Dopo gli scontri del 25 luglio, il movimento No Tav ha ripreso le sue attività in Val Susa, attirando nuovamente l’attenzione delle forze dell’ordine e delle istituzioni. In occasione del “Campeggio della Piana”, in programma dal 30 luglio al 2 agosto, il prefetto di Torino, Donato Cafagna, ha emesso un’ordinanza che vieta il campeggio libero nell’intero territorio dei Comuni di Susa e Bussoleno. Il divieto è valido dalla mezzanotte del 30 luglio fino alle 7 del 3 agosto e istituisce una zona rossa.

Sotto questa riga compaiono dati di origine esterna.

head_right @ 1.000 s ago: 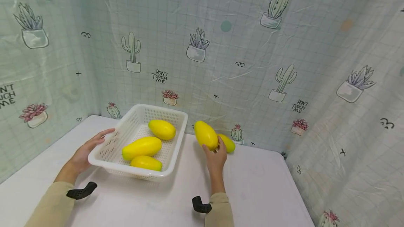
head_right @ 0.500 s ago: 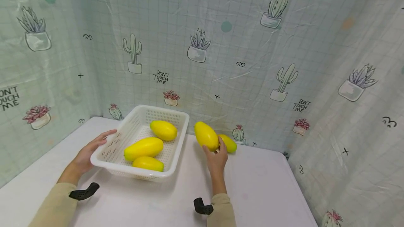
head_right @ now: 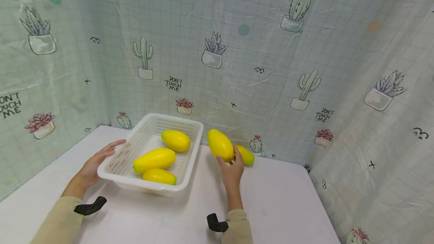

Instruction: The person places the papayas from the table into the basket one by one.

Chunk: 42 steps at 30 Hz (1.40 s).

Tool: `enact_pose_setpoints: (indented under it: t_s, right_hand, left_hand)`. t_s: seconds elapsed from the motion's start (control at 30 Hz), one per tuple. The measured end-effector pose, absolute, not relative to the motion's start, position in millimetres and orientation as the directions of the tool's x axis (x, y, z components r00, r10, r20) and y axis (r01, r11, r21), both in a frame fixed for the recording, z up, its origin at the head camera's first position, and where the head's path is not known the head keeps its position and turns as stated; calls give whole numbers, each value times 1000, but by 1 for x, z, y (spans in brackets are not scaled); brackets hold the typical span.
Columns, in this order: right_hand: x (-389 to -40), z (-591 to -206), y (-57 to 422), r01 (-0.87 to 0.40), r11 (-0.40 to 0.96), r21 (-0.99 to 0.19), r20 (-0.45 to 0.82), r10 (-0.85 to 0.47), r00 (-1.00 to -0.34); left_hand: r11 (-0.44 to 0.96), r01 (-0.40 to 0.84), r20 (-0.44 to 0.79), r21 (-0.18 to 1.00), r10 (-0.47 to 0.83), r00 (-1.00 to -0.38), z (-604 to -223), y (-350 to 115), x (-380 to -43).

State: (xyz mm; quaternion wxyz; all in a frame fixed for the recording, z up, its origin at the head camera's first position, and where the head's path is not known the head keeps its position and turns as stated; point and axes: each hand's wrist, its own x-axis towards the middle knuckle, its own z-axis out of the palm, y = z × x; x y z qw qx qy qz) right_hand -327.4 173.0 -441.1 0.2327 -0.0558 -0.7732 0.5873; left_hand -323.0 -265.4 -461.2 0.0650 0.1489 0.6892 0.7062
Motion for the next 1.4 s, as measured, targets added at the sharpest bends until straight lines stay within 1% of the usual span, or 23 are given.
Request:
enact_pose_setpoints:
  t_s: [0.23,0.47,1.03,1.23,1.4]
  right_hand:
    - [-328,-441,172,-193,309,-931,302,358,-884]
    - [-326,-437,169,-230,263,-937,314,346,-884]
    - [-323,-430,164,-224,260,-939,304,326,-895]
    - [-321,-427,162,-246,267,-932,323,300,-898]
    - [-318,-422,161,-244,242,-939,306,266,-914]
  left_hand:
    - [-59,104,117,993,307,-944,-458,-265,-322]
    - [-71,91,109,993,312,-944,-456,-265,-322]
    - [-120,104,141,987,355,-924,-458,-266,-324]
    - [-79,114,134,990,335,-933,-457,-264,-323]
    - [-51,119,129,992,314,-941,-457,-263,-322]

Gli attivisti, che avevano progettato un campeggio sui terreni liberati della Piana di Susa, hanno denunciato un ingente dispiegamento di forze dell’ordine nei punti di accesso al campeggio. In seguito all’ordinanza, hanno deciso di spostarsi a Venaus, ma una nuova ordinanza del 30 luglio ha esteso il divieto anche a questa località. Inoltre, l’ordinanza vieta il possesso di oggetti come caschi e maschere, oltre a bottiglie e materiali esplodenti, per prevenire possibili violenze.

Le forze dell’ordine hanno intensificato i controlli, con numerosi mezzi schierati intorno al presidio. Gli attivisti hanno risposto con una conferenza stampa a Susa, accusando la Prefettura di agire per conto della politica e promettendo che il campeggio si svolgerà comunque. Hanno dichiarato che le ordinanze non fermeranno le loro iniziative e hanno ribadito l’importanza di continuare la lotta contro il progetto Tav.